Like any corporate group, your vocabulary
also has two pathways for its growth strategy: organic and inorganic. Some choose to go about it in the organic way:
boring, old-fashioned. Gleaned from reading books of various genres and periods
across one’s lifetime. Some choose inorganic, achieved by spending a weekend
with Barron’s. I can neither confirm nor deny whether I belong to the former
group and whether or not I turned up my nose at the latter. Of course, there
are nihilists who don’t believe that words are our ultimate source of magic, and
drip disdain,” Say, you really think knowing gasconade from gasbag is going to save you when
the cyborgs come for us?” To them, at the risk of repeating myself, I have just
one thing to say, “You, madam, are a first-rate floccinaucinihilipilificator!” Bam!
QED et al.
Secretly, I had to agree with
them, though, that some words have only curiosity value and cannot be expected
to pop up in any conversation, particularly if the interlocutors have to
maintain straight faces. And particularly if you don’t want to the give the
other party a chance to smirk (as a beloved period character said once), “My, my,
have you swallowed a dictionary?”
Until recently.
For those of us who are in drab
corporate jobs or stuck in high-octane dealing rooms where the only scope of
learning or rediscovering words are either if they are given to a newly-minted
charting pattern or creative expletives hurled at the unexpected turns being
taken by inflation or the inversion of yield curves (I can I can neither
confirm nor deny whether I belong to the latter group), deliverance arrives
from a completely astonishing quarter. In the form of policymakers of the
central bank, no less, deigning to use words that you had no hope of glimpsing
outside of your long-forgotten and much-maligned study material.

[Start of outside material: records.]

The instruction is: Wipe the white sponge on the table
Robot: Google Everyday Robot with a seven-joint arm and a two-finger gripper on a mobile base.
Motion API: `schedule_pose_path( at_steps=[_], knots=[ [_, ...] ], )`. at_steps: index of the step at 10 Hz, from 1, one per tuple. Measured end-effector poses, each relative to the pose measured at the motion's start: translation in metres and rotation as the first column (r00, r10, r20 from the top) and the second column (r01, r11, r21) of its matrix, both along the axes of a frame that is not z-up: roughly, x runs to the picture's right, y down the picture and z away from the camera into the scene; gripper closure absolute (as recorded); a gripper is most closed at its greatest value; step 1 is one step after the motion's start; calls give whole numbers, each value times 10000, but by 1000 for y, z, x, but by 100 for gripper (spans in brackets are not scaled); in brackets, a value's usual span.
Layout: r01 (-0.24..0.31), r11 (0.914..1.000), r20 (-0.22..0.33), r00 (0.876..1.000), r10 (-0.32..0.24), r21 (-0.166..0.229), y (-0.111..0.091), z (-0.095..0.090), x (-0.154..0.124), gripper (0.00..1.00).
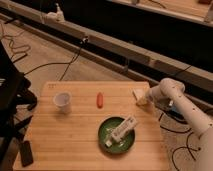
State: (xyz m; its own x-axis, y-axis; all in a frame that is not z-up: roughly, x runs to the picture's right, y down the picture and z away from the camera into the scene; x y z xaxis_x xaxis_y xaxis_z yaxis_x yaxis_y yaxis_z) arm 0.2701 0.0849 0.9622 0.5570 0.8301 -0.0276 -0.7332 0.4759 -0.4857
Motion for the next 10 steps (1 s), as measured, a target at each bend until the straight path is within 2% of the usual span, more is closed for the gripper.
schedule_pose_path(
  at_steps=[3, 4, 5, 7, 10],
  knots=[
    [46, 10000, 115, 9999, -46, 9, 3, -5, -4, 96],
    [128, 9999, 188, 9997, -128, 15, 5, -8, -7, 100],
    [167, 9999, 224, 9996, -168, 13, 7, -9, -8, 100],
    [592, 9982, 434, 9973, -593, 37, 18, -19, -15, 100],
    [845, 9962, 222, 9961, -850, 214, 23, -35, 5, 100]
  ],
)
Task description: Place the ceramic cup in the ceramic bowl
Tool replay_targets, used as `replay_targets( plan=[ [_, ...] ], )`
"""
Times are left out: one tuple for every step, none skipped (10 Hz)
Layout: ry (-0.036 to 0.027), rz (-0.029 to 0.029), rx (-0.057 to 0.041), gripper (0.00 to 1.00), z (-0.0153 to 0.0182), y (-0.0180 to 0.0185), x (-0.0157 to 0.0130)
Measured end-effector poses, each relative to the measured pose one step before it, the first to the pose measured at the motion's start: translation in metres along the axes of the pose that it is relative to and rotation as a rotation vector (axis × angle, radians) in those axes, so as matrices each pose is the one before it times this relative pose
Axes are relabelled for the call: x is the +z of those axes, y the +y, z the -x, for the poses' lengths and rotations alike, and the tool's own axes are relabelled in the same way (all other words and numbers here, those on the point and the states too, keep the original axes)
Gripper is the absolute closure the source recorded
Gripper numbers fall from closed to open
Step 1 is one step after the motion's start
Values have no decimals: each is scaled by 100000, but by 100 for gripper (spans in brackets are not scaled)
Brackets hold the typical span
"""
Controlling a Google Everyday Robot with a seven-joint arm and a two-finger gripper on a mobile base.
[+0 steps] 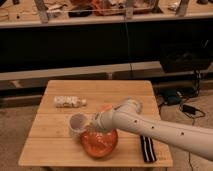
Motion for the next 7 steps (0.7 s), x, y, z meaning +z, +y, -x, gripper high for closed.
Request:
replay_targets(
  plan=[
    [496, -362, 1413, 99, -390, 425, -521],
    [179, -382, 693, 99, -267, 138, -131],
    [-79, -243, 408, 99, -281, 161, 37],
    [141, -264, 669, 99, -290, 176, -8],
    [-1, -210, 451, 99, -180, 63, 2],
    [145, -315, 790, 99, -407, 205, -131],
    [113, -219, 297, 99, -207, 12, -70]
  ],
)
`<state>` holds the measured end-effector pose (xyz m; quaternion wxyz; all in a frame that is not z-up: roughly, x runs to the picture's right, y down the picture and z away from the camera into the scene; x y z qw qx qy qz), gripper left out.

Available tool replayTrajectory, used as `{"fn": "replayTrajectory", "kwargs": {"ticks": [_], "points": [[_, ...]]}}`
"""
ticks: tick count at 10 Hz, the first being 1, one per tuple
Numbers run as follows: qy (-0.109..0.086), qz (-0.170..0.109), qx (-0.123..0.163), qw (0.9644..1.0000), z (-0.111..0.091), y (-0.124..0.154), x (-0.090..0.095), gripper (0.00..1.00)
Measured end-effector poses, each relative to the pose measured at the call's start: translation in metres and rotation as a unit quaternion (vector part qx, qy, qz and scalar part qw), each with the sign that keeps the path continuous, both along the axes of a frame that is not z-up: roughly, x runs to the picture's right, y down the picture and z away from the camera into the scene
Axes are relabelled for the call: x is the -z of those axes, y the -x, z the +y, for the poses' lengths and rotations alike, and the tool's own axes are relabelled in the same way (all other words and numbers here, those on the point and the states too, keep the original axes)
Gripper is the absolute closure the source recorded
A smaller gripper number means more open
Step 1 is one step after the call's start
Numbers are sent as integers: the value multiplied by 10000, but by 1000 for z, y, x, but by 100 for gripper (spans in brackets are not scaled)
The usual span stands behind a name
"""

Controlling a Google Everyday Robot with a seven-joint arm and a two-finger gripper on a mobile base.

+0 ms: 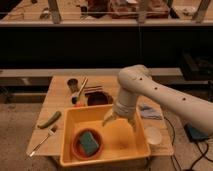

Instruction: Wipe tray with sponge

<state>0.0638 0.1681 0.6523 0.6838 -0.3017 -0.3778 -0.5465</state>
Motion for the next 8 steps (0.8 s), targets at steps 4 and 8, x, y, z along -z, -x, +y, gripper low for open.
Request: {"fn": "replayTrajectory", "kwargs": {"ticks": [4,8], "points": [[0,0,0,10000,0,0,0,20],[-390,-187,64,9990,-8,7,4,20]]}}
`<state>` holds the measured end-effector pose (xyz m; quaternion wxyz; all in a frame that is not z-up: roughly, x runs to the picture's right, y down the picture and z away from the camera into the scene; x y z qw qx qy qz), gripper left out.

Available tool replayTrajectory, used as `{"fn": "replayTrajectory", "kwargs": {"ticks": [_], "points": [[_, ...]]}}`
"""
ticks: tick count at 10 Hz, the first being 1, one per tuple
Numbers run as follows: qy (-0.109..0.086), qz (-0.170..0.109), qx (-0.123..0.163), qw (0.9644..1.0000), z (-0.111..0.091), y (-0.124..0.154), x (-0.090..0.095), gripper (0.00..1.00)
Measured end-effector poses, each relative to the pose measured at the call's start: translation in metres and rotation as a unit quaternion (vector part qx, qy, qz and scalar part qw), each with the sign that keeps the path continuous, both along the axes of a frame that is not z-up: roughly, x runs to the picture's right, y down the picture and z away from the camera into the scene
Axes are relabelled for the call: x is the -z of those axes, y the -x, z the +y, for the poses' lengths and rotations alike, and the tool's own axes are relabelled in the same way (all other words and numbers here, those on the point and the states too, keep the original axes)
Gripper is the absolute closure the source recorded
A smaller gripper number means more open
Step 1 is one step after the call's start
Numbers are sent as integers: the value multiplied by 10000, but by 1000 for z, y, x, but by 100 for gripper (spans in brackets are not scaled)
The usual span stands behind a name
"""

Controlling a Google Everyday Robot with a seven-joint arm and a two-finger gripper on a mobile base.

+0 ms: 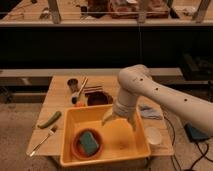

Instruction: Wipe tray with sponge

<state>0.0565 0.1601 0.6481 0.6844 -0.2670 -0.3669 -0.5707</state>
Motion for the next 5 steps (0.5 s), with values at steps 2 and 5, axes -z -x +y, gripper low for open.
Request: {"fn": "replayTrajectory", "kwargs": {"ticks": [2,5], "points": [[-336,-368,224,9985,-4,29,1,20],[-985,-862,480,9902,-7,100,-3,20]]}}
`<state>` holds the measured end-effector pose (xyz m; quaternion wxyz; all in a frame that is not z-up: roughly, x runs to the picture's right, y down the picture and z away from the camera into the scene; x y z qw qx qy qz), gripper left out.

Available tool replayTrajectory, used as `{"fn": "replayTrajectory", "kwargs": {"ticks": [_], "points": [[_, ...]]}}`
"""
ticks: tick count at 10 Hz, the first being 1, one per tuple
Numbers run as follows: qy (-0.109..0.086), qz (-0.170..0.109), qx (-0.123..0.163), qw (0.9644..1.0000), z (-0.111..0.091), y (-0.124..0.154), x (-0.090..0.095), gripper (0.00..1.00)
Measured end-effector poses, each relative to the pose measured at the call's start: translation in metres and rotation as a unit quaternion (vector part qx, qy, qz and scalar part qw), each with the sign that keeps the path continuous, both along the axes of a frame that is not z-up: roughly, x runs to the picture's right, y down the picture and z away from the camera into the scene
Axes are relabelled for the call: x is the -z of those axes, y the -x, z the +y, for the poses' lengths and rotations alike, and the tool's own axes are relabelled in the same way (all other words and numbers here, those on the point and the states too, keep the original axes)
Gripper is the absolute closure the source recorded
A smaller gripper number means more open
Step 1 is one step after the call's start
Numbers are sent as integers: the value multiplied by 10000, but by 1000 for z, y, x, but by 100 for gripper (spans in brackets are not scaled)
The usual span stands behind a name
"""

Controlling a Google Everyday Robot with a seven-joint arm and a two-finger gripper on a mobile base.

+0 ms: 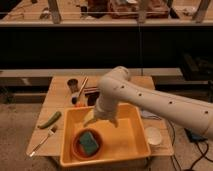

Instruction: Wipe tray with sponge

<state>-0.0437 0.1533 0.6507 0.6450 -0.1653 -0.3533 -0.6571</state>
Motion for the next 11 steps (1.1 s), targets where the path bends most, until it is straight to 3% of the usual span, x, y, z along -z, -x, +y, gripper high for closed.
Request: {"fn": "replayTrajectory", "kwargs": {"ticks": [5,7,8,11], "points": [[-70,-67,35,9999,2,4,0,20],[-210,-502,222,9983,10,18,0,20],[-292,-727,333,9964,14,33,-1,20],[-547,-1437,731,9854,30,94,-9,20]]}}
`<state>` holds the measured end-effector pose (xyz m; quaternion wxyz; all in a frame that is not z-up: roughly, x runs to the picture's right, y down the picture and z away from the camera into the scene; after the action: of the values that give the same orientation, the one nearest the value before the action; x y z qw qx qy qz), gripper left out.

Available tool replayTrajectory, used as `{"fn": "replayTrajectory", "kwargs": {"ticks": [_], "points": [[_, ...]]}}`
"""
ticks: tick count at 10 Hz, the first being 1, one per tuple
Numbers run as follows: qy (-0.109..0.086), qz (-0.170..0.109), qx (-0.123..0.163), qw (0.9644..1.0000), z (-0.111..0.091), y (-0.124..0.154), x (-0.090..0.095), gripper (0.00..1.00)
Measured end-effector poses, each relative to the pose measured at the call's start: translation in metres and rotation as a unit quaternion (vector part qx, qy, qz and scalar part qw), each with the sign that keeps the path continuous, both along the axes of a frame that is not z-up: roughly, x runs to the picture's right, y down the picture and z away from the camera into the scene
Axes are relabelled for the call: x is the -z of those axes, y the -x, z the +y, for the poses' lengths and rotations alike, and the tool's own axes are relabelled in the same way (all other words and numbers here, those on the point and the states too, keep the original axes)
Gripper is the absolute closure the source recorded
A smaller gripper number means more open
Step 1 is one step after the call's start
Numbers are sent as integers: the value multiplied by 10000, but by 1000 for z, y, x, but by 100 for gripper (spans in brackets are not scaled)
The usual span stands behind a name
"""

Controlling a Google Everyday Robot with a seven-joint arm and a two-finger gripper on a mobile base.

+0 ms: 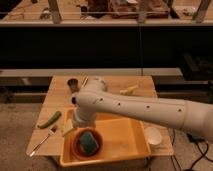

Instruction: Wipe tray with sponge

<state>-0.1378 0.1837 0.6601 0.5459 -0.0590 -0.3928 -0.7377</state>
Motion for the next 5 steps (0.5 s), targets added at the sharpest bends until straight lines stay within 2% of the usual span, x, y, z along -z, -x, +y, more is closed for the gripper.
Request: {"fn": "replayTrajectory", "kwargs": {"ticks": [2,3,5], "points": [[127,-238,205,9994,16,18,-18,20],[218,-255,209,9992,21,18,-25,20],[439,-315,-27,9985,18,4,-32,20]]}}
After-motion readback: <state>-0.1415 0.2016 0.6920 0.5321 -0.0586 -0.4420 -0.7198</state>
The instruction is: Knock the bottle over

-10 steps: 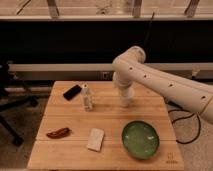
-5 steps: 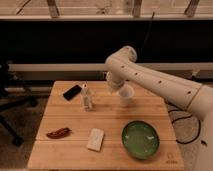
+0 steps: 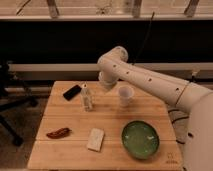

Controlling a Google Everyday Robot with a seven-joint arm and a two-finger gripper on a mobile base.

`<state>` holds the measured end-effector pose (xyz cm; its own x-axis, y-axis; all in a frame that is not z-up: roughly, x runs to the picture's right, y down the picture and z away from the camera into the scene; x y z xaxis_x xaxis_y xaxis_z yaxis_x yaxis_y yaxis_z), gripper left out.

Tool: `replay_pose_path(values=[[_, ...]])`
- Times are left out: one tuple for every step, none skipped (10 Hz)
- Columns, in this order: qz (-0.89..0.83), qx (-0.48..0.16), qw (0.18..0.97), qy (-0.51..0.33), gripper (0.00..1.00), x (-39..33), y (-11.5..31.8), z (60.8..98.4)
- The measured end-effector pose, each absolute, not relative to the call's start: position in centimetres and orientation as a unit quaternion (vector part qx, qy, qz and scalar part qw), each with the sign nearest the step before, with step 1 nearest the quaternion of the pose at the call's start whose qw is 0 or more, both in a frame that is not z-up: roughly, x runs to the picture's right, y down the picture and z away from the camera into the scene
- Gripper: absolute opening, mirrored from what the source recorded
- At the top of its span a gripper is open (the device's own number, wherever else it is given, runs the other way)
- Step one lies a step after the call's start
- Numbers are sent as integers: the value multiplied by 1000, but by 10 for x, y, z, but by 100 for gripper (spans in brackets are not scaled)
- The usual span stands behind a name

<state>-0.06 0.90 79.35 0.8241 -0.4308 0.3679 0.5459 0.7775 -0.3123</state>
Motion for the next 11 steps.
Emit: replay_pose_path(values=[[-265,-205,931,-142,0,-6,8,795],[-270,-203,930,-145,0,-14,8,798],[-275,-201,929,-149,0,-24,7,801],[-278,-199,928,-151,0,-30,7,803],[-282,-198,926,-154,0,-38,7,805],[-287,-198,924,-157,0,-46,8,806],[-293,-197,921,-163,0,-58,9,807],[-297,-197,919,-166,0,-64,10,807],[-301,-196,918,-168,0,-66,11,807],[-305,-195,916,-171,0,-71,12,807],[-313,-194,913,-178,0,-85,13,807]])
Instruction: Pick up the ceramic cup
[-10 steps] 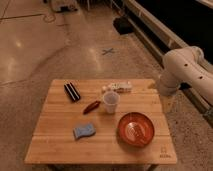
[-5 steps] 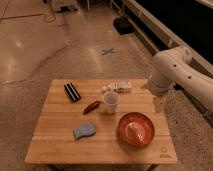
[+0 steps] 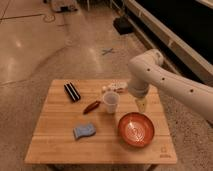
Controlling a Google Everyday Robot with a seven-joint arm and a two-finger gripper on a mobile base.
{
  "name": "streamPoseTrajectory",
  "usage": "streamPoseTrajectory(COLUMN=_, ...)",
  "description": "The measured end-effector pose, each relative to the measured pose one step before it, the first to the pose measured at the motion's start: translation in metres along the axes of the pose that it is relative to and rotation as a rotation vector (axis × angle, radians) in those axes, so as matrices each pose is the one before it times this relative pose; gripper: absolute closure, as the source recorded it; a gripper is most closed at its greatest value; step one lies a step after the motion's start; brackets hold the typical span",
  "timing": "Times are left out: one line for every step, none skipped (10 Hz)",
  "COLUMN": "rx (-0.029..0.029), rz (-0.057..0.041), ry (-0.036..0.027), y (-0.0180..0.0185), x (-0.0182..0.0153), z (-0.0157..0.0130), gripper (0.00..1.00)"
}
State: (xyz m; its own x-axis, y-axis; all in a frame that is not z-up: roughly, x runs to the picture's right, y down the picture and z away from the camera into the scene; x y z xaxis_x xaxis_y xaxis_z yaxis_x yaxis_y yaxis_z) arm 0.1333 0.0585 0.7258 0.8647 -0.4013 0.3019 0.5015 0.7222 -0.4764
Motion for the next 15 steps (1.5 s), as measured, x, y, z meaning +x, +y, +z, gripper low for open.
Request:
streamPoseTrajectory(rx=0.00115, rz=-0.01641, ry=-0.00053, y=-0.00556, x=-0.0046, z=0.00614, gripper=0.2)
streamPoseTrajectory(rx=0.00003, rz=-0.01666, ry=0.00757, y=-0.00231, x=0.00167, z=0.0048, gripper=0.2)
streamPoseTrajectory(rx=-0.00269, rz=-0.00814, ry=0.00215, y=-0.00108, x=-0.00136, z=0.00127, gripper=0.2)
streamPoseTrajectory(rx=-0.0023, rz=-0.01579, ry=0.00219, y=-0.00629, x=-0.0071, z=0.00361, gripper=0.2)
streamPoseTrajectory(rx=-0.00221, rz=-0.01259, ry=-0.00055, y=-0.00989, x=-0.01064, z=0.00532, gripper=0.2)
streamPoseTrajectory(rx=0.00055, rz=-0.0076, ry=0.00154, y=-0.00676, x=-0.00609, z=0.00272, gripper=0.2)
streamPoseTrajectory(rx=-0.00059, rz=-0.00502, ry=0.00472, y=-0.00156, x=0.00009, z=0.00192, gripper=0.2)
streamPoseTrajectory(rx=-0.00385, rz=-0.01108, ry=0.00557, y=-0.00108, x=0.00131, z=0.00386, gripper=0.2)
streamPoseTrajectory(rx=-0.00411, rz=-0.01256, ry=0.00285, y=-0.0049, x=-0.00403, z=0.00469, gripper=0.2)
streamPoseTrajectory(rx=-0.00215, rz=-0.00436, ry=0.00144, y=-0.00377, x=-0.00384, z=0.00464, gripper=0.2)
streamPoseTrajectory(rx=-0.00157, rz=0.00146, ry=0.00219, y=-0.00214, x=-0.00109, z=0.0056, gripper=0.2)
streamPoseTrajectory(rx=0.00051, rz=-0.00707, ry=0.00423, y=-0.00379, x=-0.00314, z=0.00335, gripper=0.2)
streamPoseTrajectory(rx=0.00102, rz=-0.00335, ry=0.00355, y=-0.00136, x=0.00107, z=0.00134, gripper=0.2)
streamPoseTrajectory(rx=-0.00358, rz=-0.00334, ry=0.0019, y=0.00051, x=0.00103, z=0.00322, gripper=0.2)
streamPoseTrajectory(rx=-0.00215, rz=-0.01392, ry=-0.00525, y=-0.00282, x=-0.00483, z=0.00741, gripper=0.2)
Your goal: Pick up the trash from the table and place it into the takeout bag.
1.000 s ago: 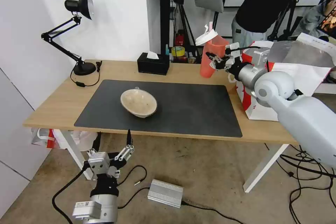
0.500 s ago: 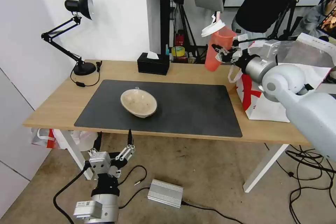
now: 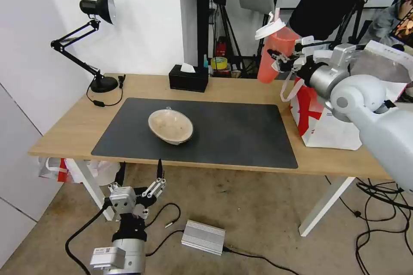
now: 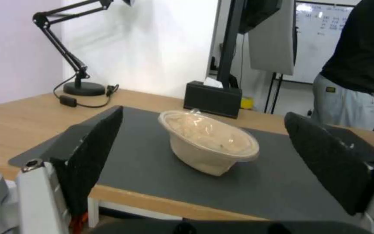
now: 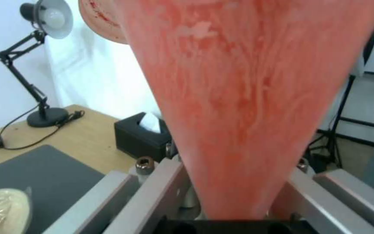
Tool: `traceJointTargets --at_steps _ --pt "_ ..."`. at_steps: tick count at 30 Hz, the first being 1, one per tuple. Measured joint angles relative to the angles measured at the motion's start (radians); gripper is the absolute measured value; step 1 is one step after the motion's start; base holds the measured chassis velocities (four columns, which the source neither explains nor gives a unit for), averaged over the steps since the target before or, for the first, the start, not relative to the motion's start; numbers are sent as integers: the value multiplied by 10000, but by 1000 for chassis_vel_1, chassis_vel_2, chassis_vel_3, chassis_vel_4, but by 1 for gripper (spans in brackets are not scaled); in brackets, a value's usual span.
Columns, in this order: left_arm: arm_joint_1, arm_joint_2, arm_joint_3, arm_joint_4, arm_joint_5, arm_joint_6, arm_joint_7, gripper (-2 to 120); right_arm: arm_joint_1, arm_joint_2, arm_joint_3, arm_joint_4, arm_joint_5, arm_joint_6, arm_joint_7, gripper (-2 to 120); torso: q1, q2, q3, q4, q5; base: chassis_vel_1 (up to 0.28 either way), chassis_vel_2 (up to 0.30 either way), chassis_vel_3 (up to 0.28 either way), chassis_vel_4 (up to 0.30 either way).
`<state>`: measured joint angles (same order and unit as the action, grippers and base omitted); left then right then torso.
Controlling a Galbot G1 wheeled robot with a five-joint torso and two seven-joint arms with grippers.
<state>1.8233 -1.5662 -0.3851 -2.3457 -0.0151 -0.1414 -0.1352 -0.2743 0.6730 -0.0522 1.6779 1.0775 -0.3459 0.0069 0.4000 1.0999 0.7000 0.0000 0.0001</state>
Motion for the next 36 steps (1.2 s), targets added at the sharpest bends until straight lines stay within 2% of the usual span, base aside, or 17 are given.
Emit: traceJointTargets --at_steps 36 --pt "52 -12 10 -1 22 -64 -17 100 -338 -803 1164 -225 382 18 -49 4 0 0 0 0 0 0 0 0 0"
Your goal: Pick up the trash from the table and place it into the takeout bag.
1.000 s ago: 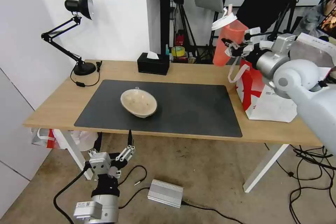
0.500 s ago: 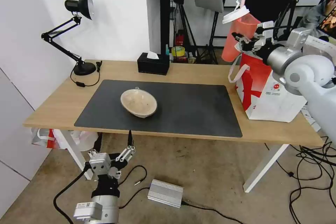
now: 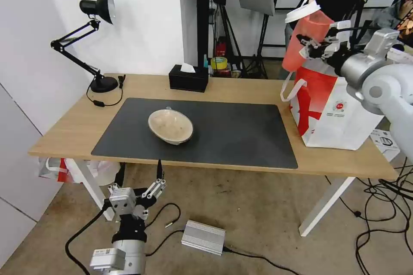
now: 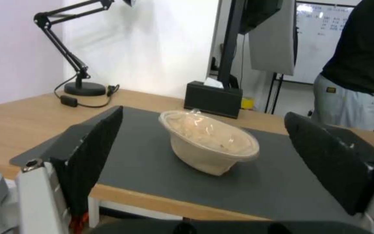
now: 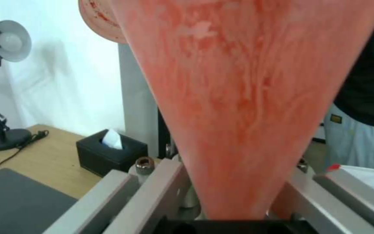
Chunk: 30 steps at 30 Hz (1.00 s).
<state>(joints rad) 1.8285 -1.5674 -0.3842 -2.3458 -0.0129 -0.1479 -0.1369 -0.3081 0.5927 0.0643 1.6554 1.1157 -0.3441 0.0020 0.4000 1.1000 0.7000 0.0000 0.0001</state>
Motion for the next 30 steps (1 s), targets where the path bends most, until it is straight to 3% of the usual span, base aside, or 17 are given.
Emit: traceJointTargets --at_steps 30 --pt "-43 93 -13 75 -44 -3 -1 100 299 12 149 -1342 -45 70 -88 4 0 0 1 0 0 0 0 0 0"
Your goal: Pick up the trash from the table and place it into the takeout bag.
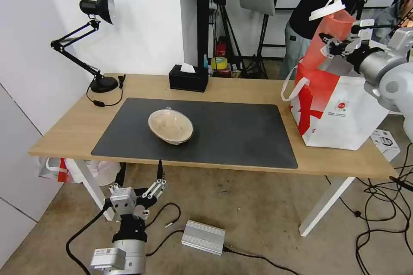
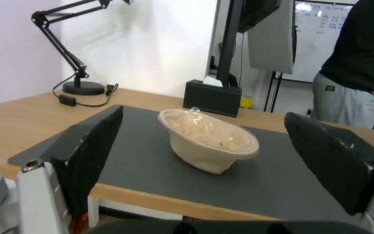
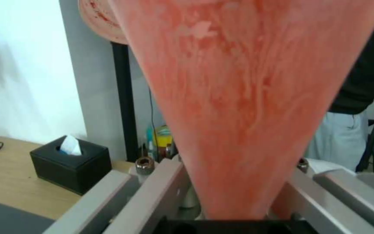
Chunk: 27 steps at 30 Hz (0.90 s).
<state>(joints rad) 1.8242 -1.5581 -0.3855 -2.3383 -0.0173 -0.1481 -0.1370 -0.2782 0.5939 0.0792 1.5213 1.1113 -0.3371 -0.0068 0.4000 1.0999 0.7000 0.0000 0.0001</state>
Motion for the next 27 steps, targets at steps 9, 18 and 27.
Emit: traceJointTargets --at_steps 9,18,27 --pt "-18 7 0 35 -9 -7 -6 100 98 89 -22 -197 -66 16 -58 4 0 0 0 0 0 0 0 0 0" --pt "-15 -20 43 49 -9 -13 -8 100 232 -9 -40 -231 -55 21 -91 4 0 0 0 0 0 0 0 0 0" --pt "18 -30 36 29 8 -23 -11 100 -96 -108 157 -195 -148 29 -96 4 0 1 0 0 0 0 0 0 0"
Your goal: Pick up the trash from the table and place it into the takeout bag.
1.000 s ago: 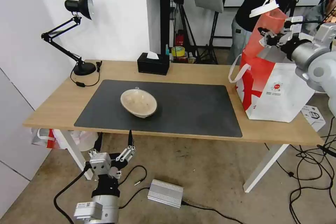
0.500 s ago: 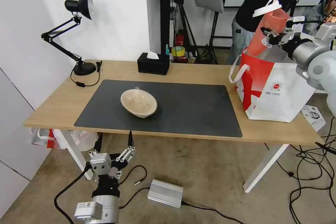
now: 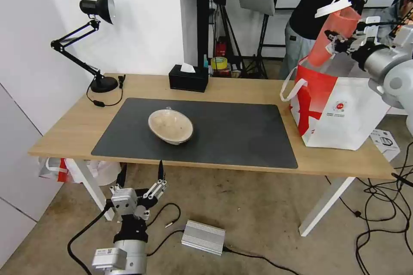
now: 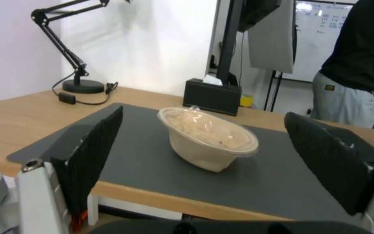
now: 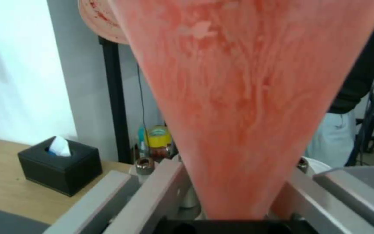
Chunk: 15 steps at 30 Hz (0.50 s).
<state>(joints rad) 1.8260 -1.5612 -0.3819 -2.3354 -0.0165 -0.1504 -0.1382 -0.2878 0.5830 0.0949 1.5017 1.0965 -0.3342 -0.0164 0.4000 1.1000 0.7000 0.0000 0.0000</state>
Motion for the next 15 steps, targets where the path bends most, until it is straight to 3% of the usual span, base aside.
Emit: traceJointTargets --at_steps 15 --pt "7 -1 -4 -13 24 -2 -1 100 -674 -65 377 -41 -405 155 -107 4 0 -1 0 0 1 0 0 0 0"
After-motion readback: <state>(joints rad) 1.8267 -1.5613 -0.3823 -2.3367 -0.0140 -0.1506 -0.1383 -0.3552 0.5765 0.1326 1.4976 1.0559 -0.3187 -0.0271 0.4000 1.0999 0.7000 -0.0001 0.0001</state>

To my old friends, the vocab- floggers,
I can finally say that ‘curiosity’ words have finally found a useful economic
function: the much-vaunted ‘surprise element’ in the policymaker’s toolkit.
I rest my case.
Heck, not yet. Just one parting shot.
If you can keep your vocab when all about you,
Are losing theirs
and blaming it on you,
If you can tell the difference between capacious and commodious
And yet not equivocate
too
Then you can be a central banker, my girl!